Absolute value can seem a bit tricky since it involves how far a number is from zero, regardless of direction. Simply put, the absolute value of a number is always non-negative. This is because it represents a distance, which can't be negative.

When you see an expression like \(|a|\), think of it as asking "how far is \(a\) from zero?" Consider the crucial properties of absolute values:

• If \(a\) is positive or zero, then \(|a| = a\). If \(a\) is negative, then \(|a| = -a\).
• Absolute value ensures that \(|a| = |-a|\) because they are both the same distance away from zero.

In our exercise, these properties allow us to equate two different expressions by their absolute values and simplify without worrying about signs. This simplification process is crucial when solving equations that involve absolute values.

When solving equations, especially those with absolute values, keep in mind that these involve considering different scenarios. With an expression like \(|2x + 5| = 17\), you must consider two possible equations because you can have two different cases.

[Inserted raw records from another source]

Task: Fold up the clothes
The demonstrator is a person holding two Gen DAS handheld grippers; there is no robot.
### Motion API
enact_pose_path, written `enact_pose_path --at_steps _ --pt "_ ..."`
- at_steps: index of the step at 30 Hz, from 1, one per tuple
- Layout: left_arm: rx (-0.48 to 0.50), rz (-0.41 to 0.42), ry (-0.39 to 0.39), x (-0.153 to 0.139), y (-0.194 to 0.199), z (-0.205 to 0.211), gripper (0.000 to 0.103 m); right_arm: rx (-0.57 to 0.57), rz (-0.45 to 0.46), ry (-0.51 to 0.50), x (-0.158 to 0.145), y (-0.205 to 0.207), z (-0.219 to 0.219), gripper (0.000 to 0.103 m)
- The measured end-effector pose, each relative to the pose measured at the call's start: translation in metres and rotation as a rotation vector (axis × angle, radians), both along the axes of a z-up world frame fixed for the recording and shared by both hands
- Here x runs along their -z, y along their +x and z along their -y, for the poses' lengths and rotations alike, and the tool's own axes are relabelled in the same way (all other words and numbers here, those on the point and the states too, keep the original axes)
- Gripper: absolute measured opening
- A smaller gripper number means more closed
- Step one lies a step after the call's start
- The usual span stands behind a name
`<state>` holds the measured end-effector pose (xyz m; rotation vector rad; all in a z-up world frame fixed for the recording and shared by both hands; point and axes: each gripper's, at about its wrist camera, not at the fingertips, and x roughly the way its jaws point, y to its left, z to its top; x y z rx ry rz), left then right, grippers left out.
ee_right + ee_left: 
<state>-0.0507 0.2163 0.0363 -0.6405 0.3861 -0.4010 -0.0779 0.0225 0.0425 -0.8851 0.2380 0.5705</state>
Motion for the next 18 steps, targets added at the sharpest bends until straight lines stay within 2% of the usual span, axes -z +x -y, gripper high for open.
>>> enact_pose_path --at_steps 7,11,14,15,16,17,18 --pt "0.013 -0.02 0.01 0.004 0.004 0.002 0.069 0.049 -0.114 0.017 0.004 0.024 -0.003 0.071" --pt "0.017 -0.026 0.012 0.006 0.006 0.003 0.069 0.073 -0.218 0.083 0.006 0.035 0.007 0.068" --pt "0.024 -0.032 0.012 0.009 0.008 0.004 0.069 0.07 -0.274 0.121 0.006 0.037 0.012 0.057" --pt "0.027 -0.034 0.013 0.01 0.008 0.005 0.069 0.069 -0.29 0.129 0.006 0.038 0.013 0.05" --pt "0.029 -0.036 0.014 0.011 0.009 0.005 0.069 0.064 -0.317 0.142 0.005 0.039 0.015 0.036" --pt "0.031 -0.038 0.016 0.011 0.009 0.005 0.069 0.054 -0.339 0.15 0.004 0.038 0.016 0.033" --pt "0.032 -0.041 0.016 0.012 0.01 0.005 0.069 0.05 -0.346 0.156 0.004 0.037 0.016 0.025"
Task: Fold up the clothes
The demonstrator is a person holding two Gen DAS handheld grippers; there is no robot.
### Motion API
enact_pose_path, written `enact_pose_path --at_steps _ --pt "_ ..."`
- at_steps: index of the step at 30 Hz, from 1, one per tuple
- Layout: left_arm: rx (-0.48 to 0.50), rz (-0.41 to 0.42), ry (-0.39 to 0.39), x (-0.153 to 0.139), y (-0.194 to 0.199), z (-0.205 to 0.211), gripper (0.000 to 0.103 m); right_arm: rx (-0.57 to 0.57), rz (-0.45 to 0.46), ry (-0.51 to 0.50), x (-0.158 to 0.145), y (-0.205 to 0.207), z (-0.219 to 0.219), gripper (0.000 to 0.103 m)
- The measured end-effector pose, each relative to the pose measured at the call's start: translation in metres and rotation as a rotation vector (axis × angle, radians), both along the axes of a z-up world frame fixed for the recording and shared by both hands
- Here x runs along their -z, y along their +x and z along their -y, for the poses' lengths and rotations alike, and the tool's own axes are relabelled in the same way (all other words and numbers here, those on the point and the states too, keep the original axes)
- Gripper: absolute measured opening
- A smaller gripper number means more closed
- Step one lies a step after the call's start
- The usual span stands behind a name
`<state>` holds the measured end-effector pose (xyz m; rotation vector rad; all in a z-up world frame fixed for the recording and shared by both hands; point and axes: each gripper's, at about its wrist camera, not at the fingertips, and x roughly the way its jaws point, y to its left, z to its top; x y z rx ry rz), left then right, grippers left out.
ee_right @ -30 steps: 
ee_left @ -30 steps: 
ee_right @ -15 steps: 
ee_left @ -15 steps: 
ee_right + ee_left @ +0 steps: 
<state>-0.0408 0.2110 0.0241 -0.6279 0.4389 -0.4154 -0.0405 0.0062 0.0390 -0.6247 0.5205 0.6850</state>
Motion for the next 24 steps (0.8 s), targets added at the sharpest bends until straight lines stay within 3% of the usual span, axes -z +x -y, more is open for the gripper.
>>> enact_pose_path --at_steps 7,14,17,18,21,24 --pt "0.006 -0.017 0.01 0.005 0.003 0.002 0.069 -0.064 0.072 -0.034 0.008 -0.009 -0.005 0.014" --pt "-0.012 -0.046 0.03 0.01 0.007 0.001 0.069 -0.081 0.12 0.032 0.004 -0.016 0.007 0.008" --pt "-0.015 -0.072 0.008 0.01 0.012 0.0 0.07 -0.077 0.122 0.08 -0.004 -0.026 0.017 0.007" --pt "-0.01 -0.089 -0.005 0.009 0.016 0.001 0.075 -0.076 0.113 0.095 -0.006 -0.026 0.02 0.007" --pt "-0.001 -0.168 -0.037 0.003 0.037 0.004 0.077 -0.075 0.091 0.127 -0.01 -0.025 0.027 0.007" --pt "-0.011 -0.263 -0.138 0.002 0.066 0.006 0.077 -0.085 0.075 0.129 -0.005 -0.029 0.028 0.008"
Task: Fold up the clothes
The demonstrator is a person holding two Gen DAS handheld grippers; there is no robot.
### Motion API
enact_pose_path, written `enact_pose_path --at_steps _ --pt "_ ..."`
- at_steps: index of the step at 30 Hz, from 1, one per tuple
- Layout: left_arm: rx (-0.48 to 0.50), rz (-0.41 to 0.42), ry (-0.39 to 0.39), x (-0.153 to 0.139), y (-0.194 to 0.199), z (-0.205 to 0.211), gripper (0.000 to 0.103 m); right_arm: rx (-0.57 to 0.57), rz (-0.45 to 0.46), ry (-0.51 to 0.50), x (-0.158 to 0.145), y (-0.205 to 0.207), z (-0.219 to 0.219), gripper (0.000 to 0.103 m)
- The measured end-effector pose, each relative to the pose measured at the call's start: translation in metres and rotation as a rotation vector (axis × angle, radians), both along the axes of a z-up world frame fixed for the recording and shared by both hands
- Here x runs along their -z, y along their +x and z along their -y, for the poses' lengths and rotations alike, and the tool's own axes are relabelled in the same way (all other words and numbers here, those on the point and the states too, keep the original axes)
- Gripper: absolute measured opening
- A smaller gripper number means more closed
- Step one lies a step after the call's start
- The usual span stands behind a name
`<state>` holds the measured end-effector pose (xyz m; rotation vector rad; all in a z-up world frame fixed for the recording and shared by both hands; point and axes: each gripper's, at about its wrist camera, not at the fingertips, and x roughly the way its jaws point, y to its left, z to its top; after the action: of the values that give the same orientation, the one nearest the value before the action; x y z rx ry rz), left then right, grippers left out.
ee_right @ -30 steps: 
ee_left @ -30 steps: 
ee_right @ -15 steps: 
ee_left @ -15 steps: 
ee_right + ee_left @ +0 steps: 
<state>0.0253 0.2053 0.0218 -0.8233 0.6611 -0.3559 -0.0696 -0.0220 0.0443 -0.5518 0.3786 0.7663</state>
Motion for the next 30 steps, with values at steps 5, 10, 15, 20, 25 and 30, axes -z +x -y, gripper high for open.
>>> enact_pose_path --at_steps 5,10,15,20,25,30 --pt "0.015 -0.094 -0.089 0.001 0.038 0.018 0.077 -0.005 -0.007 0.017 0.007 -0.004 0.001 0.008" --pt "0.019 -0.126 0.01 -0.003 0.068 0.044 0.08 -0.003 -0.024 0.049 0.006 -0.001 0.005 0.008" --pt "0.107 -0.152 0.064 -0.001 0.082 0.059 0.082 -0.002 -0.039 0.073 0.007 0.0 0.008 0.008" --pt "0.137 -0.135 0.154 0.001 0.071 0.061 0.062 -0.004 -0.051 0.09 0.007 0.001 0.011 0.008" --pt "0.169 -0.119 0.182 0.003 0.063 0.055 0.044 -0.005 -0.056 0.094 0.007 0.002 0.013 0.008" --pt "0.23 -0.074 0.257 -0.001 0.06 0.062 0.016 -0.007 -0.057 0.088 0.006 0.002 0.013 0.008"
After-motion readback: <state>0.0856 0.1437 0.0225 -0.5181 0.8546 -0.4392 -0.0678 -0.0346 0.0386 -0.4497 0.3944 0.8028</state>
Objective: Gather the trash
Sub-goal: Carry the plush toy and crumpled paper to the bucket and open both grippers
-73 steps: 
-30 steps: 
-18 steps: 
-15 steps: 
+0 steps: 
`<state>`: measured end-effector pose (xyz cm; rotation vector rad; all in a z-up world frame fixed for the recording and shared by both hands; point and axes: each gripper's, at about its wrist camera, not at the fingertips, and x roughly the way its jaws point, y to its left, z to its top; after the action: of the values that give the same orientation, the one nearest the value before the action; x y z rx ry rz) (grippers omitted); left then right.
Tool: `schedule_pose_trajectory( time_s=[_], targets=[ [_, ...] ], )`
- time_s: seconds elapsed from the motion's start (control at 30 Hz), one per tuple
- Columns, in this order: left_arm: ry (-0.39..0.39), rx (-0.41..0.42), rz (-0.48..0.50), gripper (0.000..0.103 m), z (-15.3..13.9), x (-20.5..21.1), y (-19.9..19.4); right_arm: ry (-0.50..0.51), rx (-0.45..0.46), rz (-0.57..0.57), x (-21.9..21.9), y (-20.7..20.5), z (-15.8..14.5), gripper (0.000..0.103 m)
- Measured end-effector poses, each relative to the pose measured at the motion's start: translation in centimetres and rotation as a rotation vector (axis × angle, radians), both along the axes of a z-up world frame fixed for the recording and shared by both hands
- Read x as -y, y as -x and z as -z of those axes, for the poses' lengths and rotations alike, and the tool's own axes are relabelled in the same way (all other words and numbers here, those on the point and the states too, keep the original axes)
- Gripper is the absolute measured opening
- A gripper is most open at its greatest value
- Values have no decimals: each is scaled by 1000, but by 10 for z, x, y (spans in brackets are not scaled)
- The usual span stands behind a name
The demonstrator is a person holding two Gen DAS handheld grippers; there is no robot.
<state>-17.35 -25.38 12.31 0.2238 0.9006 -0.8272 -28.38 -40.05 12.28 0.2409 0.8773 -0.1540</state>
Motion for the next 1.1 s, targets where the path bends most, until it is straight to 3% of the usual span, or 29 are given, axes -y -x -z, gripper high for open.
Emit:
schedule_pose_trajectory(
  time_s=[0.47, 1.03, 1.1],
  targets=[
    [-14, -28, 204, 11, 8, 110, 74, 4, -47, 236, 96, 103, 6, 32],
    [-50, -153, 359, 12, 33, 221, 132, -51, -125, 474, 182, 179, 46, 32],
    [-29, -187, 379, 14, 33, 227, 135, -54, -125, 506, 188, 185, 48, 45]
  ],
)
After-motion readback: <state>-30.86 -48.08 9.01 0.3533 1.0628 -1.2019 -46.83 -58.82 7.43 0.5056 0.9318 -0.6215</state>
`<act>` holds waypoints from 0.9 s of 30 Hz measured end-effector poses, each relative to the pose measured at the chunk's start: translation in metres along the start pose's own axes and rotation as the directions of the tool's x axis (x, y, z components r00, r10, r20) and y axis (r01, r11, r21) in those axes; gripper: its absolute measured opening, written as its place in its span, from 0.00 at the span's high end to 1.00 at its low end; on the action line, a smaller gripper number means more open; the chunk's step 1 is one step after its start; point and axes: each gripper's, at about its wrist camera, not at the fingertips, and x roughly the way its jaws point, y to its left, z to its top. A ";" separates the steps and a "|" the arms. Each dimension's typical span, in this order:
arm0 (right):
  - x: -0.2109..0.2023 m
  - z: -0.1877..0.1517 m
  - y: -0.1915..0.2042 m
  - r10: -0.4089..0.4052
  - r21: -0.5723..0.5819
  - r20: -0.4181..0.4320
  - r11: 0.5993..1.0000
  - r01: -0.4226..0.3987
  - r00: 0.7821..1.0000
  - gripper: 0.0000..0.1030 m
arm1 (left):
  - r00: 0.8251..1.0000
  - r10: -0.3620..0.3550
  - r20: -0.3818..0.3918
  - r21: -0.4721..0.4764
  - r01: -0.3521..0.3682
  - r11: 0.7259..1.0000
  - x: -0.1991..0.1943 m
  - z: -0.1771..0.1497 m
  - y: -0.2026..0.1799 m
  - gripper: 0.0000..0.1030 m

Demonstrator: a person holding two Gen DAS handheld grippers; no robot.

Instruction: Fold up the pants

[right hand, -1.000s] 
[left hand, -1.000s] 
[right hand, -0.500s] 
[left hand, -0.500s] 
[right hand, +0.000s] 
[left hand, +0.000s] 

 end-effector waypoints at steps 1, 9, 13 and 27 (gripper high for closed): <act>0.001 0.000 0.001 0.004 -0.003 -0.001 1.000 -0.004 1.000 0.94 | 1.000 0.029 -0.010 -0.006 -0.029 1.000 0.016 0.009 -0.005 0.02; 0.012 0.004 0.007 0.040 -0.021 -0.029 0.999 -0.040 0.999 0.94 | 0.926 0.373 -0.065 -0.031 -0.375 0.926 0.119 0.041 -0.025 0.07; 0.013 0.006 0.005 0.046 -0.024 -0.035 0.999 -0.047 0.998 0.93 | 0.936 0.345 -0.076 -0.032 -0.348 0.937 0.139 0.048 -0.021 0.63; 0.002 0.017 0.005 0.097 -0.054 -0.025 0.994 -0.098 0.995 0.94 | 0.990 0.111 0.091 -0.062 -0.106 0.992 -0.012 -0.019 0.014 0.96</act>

First, consider when what's inside the absolute value is positive: \(2x + 5 = 17\). Solve it as you would a linear equation, finding \(x = 6\).

• Subtract 5 from both sides: \(2x = 12\).
• Divide by 2: \(x = 6\).

Next, consider when the expression inside the absolute value is negative: \(2x + 5 = -17\). Again, solve as a regular equation, leading to \(x = -11\).

• Subtract 5 from both sides: \(2x = -22\).
• Divide by 2: \(x = -11\).

By examining both cases, we find possible solutions that satisfy the original equation with an absolute value.

When you solve equations involving absolute values, you find the real values of \(x\) that make the equation true. These values make the mathematical statement hold in the "real world" of numbers.

In the equation \(|2x + 5| = 17\), the solutions are real numbers where the expression inside the absolute value equals either \(17\) or \(-17\). These solutions, \(x = 6\) and \(x = -11\), are both real numbers, meaning they exist on the number line without any imaginary component.

This exercise demonstrates that absolute value equations often have two solutions because of their nature of measuring distance. Recognizing this pattern helps you confidently approach similar problems and determine whether certain equations have real solutions.